*** Opening Information shown ***

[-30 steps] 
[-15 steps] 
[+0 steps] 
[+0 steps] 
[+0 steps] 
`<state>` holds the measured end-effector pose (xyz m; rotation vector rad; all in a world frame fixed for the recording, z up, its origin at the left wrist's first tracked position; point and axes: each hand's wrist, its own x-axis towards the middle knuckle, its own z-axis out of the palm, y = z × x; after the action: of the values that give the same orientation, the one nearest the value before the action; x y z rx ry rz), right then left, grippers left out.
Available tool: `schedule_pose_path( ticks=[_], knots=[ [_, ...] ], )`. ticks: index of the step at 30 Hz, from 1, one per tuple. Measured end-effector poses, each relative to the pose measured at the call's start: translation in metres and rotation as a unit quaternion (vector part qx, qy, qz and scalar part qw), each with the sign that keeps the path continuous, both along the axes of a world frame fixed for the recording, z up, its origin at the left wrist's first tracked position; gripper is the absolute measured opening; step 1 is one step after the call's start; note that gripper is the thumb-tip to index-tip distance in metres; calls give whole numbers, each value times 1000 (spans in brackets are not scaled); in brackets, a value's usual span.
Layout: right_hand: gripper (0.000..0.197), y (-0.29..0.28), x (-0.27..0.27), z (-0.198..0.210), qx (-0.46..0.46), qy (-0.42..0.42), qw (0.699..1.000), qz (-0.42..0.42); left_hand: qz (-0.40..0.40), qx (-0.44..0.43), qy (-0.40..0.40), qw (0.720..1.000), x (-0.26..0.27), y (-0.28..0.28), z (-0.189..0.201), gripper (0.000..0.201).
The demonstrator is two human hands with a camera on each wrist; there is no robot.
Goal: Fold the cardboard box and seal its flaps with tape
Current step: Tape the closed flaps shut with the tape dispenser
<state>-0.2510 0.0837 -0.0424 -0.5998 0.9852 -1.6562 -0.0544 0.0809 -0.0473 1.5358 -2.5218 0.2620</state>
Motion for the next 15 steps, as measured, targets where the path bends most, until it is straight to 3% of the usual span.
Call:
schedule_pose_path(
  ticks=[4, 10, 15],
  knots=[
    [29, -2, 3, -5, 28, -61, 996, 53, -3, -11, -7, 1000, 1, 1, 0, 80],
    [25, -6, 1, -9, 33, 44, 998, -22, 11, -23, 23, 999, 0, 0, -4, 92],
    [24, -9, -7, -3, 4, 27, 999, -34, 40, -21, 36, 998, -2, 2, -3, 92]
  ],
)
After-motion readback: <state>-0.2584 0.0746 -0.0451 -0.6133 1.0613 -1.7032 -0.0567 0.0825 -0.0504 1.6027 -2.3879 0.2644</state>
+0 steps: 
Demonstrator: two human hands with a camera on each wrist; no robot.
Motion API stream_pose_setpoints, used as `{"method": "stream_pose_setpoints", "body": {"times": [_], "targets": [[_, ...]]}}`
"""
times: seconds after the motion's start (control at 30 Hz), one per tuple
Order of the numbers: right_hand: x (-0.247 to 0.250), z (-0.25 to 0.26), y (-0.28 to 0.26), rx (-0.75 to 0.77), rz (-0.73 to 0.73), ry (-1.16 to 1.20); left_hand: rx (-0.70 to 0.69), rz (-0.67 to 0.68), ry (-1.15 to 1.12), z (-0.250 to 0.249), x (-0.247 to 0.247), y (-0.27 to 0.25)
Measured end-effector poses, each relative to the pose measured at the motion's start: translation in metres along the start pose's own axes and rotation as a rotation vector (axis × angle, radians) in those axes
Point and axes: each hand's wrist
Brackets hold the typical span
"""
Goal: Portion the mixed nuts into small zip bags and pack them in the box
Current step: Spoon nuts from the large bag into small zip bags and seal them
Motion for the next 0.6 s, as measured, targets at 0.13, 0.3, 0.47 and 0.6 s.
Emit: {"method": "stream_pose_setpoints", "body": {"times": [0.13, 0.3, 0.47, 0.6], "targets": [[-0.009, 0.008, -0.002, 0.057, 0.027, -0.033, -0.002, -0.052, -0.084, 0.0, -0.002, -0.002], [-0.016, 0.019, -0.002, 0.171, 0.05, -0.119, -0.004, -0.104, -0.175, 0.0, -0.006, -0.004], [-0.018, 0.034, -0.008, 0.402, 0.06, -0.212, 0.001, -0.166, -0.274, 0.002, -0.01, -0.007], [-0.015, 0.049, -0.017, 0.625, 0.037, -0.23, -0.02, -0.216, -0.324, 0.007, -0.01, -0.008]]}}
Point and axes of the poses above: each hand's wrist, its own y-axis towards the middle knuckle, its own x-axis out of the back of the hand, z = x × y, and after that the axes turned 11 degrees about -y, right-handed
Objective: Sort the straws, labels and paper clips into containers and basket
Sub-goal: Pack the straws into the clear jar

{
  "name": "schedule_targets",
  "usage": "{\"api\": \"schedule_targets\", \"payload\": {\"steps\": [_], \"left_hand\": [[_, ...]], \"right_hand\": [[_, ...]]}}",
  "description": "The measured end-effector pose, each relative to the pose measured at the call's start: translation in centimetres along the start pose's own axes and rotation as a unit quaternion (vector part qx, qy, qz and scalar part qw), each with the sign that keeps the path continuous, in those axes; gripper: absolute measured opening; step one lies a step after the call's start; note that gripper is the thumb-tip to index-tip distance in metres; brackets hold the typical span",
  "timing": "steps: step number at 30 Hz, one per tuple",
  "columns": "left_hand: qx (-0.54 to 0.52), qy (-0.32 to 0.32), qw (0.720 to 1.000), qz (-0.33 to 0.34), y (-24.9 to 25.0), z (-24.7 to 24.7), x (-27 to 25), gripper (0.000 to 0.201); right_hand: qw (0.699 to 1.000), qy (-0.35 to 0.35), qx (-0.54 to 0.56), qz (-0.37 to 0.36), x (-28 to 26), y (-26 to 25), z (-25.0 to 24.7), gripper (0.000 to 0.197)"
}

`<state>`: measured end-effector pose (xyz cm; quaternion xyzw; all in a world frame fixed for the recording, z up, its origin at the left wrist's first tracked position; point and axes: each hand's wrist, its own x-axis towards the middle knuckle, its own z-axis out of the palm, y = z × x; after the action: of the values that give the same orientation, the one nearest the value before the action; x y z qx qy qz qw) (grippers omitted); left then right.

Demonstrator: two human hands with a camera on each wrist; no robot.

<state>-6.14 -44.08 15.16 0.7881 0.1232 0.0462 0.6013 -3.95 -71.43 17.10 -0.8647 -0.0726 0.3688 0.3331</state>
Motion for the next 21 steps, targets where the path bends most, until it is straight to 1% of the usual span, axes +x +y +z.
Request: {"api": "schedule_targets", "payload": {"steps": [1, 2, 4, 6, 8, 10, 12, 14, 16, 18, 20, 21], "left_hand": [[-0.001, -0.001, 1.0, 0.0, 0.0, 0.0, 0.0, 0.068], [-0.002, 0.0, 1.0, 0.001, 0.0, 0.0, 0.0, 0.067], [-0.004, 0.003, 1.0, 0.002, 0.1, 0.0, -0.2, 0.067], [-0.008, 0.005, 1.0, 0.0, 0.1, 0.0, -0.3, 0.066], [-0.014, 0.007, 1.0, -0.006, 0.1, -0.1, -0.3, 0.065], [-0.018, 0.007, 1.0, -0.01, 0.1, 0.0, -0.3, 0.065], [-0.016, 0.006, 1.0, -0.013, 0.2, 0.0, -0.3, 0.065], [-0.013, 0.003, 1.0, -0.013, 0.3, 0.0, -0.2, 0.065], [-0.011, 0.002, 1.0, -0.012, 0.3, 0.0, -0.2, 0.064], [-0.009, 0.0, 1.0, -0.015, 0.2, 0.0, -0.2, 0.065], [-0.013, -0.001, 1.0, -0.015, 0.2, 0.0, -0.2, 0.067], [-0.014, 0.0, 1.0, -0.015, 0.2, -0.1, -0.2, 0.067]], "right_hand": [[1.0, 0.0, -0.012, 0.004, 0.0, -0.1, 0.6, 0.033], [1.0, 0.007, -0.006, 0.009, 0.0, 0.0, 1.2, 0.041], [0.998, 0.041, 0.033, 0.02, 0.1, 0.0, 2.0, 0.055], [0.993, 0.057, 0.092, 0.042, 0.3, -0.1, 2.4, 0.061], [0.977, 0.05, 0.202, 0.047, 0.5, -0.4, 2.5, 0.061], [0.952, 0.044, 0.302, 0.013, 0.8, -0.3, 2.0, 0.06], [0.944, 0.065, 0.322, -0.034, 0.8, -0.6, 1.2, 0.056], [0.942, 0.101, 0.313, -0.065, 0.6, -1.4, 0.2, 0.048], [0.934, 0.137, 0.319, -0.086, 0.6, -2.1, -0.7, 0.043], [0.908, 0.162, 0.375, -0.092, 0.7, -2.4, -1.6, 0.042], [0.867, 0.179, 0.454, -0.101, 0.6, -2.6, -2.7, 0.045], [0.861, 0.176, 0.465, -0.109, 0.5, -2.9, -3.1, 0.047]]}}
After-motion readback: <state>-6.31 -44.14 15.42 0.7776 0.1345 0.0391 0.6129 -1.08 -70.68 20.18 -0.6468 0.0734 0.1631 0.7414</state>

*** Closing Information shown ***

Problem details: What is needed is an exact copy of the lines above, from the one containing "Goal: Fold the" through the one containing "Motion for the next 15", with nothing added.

Completed exercise:
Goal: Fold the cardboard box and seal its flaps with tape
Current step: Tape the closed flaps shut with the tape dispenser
<state>-0.2510 0.0837 -0.0424 -0.5998 0.9852 -1.6562 -0.0544 0.0809 -0.0473 1.5358 -2.5218 0.2620</state>
Motion for the next 15 steps, as measured, targets where the path bends most, until it is straight to 3% of the usual span.

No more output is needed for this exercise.